The Alberta Energy and Utilities Board said there's been a few test wells drilled in the area in the past, but not for at least 15 years and the area is viewed as “largely undeveloped.”
The provincial energy regulator says the area is a carbonate deposit, which means that bitumen is basically trapped in limestone rather than in the sand which characterizes most currently viable oilsands projects.
According to a National Energy Board report, of the 315 billion barrels of ultimate potential held within the oilsands, about 38 billion barrels are within carbonate deposits. And they have been considered beyond economic reach.
Meanwhile, Royal Dutch Shell remains vague on the type of technology it will use to access its new oilsands deposits.
“The resource underlying these tracts is too deep to mine,” spokeswoman Destin Singleton said in an email from Shell EP America's office in Houston.

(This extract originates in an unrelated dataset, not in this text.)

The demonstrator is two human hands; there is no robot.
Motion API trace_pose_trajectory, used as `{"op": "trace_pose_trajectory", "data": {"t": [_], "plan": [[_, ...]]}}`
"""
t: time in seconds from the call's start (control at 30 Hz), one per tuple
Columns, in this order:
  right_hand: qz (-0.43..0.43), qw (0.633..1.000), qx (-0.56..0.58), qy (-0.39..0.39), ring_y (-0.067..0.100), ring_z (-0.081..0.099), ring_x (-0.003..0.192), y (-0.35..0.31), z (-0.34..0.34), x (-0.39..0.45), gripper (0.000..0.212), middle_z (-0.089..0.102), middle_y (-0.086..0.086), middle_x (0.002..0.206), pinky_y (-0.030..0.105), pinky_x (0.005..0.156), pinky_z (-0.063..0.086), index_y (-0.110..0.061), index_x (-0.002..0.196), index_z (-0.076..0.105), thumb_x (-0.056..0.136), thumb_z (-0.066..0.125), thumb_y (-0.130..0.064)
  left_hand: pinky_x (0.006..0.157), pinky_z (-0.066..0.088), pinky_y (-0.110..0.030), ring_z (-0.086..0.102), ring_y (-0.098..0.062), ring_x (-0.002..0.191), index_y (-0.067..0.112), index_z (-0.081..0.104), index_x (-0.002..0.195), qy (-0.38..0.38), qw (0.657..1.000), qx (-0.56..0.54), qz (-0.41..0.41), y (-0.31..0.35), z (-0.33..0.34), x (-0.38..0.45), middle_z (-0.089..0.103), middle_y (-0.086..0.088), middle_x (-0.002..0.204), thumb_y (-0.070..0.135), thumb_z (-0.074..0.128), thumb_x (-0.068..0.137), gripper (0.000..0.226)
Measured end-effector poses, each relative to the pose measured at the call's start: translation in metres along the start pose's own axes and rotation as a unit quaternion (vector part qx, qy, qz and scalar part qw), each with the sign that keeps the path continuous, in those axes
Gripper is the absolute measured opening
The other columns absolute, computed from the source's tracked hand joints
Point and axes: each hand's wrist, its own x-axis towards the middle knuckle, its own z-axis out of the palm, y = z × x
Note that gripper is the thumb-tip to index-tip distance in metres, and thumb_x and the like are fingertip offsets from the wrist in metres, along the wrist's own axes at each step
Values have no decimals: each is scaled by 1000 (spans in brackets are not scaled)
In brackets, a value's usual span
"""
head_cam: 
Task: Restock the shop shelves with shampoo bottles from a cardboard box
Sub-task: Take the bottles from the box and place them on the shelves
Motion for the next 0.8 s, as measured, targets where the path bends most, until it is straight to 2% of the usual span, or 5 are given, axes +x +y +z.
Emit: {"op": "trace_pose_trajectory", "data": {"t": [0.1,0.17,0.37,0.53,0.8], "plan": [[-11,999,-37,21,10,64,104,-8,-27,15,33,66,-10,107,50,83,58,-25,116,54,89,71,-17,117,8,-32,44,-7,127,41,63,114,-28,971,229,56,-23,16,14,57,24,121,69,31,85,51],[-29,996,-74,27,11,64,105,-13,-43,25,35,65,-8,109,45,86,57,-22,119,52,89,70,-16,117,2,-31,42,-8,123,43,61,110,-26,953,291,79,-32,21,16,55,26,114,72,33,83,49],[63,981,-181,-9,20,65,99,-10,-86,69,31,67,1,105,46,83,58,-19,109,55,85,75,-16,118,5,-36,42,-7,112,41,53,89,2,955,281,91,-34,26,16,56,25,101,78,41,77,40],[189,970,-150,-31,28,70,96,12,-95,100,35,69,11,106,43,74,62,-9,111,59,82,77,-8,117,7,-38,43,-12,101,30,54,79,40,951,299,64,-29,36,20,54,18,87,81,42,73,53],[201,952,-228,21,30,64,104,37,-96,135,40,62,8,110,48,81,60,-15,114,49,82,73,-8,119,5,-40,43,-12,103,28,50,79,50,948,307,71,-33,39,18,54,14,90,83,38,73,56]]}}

“We believe it may be possible for us to apply either enhanced or new emerging heavy oil technologies for this type of resource.”
“Some type of enhanced thermal recovery technology will be required to economically develop the resource.”

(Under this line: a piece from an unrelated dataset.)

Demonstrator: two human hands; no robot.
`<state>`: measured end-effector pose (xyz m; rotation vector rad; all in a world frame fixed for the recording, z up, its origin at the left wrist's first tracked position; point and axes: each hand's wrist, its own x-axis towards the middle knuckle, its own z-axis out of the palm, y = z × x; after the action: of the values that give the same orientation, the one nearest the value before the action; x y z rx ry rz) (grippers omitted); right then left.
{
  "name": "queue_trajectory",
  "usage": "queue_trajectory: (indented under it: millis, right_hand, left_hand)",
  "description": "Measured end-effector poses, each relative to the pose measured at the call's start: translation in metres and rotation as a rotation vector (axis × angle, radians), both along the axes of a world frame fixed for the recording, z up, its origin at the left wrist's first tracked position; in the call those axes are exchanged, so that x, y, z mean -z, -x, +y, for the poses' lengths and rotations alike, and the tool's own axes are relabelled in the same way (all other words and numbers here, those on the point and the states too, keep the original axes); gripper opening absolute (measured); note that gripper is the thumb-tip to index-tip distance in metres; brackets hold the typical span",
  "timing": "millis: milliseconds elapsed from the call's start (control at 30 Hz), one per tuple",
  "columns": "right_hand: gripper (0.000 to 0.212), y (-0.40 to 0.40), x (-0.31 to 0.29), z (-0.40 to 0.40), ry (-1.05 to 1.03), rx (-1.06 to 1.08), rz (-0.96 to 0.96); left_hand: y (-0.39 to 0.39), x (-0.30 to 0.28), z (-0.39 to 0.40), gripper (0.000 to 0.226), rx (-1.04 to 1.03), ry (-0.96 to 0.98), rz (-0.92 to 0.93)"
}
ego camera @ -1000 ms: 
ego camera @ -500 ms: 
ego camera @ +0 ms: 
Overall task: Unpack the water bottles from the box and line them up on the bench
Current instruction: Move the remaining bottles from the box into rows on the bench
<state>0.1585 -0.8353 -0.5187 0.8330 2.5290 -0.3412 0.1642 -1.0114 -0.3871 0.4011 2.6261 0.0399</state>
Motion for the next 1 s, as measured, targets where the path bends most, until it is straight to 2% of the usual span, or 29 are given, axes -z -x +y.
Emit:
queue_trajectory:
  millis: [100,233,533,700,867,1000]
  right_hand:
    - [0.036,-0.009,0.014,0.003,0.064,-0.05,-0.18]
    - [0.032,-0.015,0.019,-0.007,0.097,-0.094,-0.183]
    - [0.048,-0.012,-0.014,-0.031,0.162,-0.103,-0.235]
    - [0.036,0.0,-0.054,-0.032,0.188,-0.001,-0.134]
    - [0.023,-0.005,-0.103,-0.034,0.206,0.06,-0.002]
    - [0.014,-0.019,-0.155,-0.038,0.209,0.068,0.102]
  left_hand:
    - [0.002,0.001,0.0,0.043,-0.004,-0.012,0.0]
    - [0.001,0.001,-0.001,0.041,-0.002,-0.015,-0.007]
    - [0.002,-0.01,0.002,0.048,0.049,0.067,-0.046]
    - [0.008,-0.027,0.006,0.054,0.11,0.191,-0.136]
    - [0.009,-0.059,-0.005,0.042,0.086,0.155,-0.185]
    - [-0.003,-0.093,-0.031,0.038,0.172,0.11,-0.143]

Murray Gray, a professor of chemical engineering at the University of Alberta, said Shell has been doing a lot of work in the U.S. lately trying to find a way to get oil from oil shale rocks.

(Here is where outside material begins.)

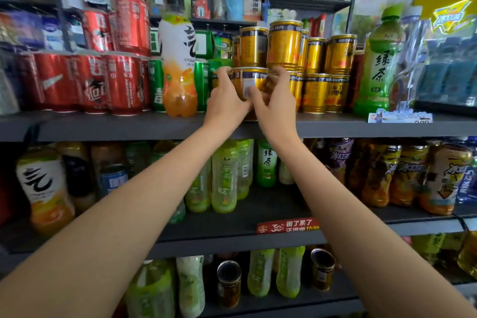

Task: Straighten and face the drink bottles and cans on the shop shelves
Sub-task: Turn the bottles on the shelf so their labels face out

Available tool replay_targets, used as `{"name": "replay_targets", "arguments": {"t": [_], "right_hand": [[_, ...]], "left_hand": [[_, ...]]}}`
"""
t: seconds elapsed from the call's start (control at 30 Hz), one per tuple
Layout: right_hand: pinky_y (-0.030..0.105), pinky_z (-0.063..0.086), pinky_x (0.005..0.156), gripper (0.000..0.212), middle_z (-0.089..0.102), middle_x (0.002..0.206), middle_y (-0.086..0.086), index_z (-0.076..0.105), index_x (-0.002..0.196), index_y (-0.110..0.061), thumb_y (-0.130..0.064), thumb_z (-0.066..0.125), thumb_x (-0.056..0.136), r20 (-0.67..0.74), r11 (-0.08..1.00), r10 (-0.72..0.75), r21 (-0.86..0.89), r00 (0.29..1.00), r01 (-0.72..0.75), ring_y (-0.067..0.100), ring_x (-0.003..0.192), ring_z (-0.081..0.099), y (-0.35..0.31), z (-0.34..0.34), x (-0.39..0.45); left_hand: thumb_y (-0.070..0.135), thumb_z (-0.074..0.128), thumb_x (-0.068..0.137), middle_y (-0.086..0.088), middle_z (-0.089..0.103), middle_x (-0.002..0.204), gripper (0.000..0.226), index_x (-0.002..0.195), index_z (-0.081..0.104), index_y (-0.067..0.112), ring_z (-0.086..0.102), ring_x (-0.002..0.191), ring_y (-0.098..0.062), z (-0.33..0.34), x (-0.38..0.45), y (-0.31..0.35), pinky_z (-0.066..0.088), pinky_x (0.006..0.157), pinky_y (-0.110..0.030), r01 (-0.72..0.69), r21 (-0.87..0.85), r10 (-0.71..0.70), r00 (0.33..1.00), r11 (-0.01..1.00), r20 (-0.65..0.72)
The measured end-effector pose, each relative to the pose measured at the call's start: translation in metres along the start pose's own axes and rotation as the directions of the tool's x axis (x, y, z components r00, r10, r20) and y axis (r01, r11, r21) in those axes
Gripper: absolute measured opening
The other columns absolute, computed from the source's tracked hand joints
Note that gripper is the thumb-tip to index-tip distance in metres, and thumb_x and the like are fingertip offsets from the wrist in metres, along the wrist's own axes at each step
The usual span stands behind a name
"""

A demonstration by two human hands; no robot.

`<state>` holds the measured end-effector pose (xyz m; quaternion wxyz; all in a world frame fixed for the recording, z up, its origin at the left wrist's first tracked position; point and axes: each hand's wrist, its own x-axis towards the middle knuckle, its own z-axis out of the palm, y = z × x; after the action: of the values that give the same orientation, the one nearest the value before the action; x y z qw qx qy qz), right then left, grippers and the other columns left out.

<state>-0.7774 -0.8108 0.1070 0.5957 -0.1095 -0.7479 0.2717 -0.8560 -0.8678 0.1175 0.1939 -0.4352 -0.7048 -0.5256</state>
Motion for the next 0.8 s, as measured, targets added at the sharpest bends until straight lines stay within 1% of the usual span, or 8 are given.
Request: {"name": "replay_targets", "arguments": {"t": [0.2,0.33,0.4,0.47,0.53,0.6,0.7,0.8], "right_hand": [[0.021,0.039,0.082,0.031,0.054,0.118,0.010,0.050,0.124,-0.005,-0.006,0.047,0.093,0.077,0.947,-0.100,-0.299,0.992,0.119,0.022,0.105,0.053,0.028,0.000,-0.013],[0.018,0.038,0.088,0.038,0.051,0.122,0.012,0.051,0.123,-0.002,0.006,0.045,0.086,0.066,0.962,-0.092,-0.252,0.994,0.106,0.022,0.110,0.052,0.026,-0.003,-0.017],[0.014,0.041,0.081,0.027,0.054,0.109,0.012,0.058,0.107,0.001,0.004,0.043,0.084,-0.089,0.977,-0.156,-0.164,0.984,0.140,0.019,0.096,0.055,0.026,-0.012,-0.027],[0.015,0.039,0.071,0.022,0.056,0.089,0.010,0.060,0.086,0.000,-0.002,0.038,0.082,-0.215,0.965,-0.243,-0.155,0.946,0.212,0.016,0.080,0.053,0.034,-0.029,-0.044],[0.027,0.038,0.065,0.020,0.055,0.072,0.004,0.058,0.072,-0.002,-0.004,0.039,0.078,-0.221,0.954,-0.263,-0.202,0.939,0.220,0.018,0.068,0.050,0.054,-0.051,-0.065],[0.032,0.037,0.062,0.015,0.054,0.065,0.001,0.057,0.069,-0.003,-0.001,0.044,0.077,-0.161,0.941,-0.220,-0.295,0.962,0.166,0.021,0.062,0.050,0.080,-0.072,-0.080],[0.037,0.040,0.072,0.015,0.064,0.085,0.013,0.065,0.084,-0.002,-0.002,0.050,0.082,0.007,0.856,0.073,-0.513,0.997,-0.059,0.034,0.082,0.058,0.134,-0.094,-0.090],[0.037,0.035,0.092,0.039,0.054,0.121,0.020,0.056,0.120,-0.005,-0.023,0.061,0.086,0.164,0.715,0.461,-0.651,0.872,-0.255,0.038,0.115,0.045,0.184,-0.108,-0.091]], "left_hand": [[0.048,0.062,0.083,-0.015,0.052,0.126,0.069,0.127,0.034,0.002,0.053,0.115,-0.033,0.013,0.015,-0.003,0.044,0.090,-0.040,0.076,0.183,-0.099,0.987,0.980,0.125],[0.053,0.062,0.081,-0.016,0.041,0.131,0.072,0.130,0.040,0.005,0.042,0.122,-0.033,0.015,0.017,-0.007,0.037,0.100,-0.039,0.087,0.281,-0.110,0.992,0.956,0.067],[0.040,0.063,0.084,-0.015,0.039,0.132,0.065,0.134,0.039,0.007,0.038,0.122,-0.028,0.015,0.000,-0.003,0.033,0.101,-0.035,-0.070,0.248,0.099,0.989,0.966,-0.107],[0.022,0.058,0.085,-0.016,0.048,0.121,0.042,0.122,0.050,0.005,0.043,0.114,-0.022,0.019,-0.029,0.004,0.036,0.096,-0.030,-0.384,0.210,0.430,0.866,0.899,-0.256],[0.008,0.054,0.081,-0.015,0.054,0.107,0.026,0.105,0.058,0.003,0.047,0.102,-0.021,0.036,-0.068,0.005,0.041,0.088,-0.030,-0.651,0.153,0.669,0.724,0.744,-0.169],[0.004,0.053,0.078,-0.011,0.053,0.102,0.022,0.099,0.058,0.004,0.050,0.094,-0.024,0.063,-0.104,-0.002,0.044,0.082,-0.033,-0.764,0.075,0.764,0.644,0.641,0.023],[0.009,0.051,0.080,-0.007,0.048,0.113,0.031,0.111,0.054,0.008,0.049,0.104,-0.023,0.106,-0.135,-0.018,0.044,0.089,-0.037,-0.628,0.083,0.578,0.753,0.774,0.315],[0.020,0.055,0.088,-0.005,0.038,0.131,0.047,0.132,0.040,0.012,0.040,0.121,-0.021,0.131,-0.139,-0.022,0.034,0.103,-0.032,-0.369,0.202,0.239,0.848,0.907,0.474]]}}
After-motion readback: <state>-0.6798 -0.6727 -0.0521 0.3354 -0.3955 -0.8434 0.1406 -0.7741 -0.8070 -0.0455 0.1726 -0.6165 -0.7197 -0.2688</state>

“They've been developing technology and writing an awful lot of patents in the area of getting heavy hydrocarbon material out of some very tough places,” he said Wednesday from Edmonton.
Gray said the technologies – which include potentially running electricity through the deposit, as well as underground combustion techniques – are very different than the current steam-based approach used by most Canadian energy companies to melt the oilsands.
And he said the carbonate would technically be easier to solve than oil shale since it would require less heat.
Royal Dutch Shell plans to drill some appraisal wells later this year to “further understand the resource, the geology and the potential for development.”
It's also possible that Royal Dutch Shell has not yet identified the technology it will use, said Ebbern. With oil prices remaining stubbornly above the $60 US per barrel mark, the economic threshold for new oilsands technologies has become much higher.
“And if you're convinced that the resource is there, then half a billion dollars may in hindsight be a reasonable price to pay for the optionality of holding a very material bitumen resource,” said Ebbern.
Royal Dutch Shell's land grab in northern Alberta is completely separate from its other oilsands opportunities currently being pursued by subsidiary Shell Canada Ltd. (TSX:SHC).
Shell Canada is the operator of the Athabasca oilsands project, one of Canada's largest open-pit oilsands mines, which produces more than 150,000 barrels of oil a day. And while the company is traded publicly on the Toronto stock market, it is 78 per cent controlled by Royal Dutch Shell.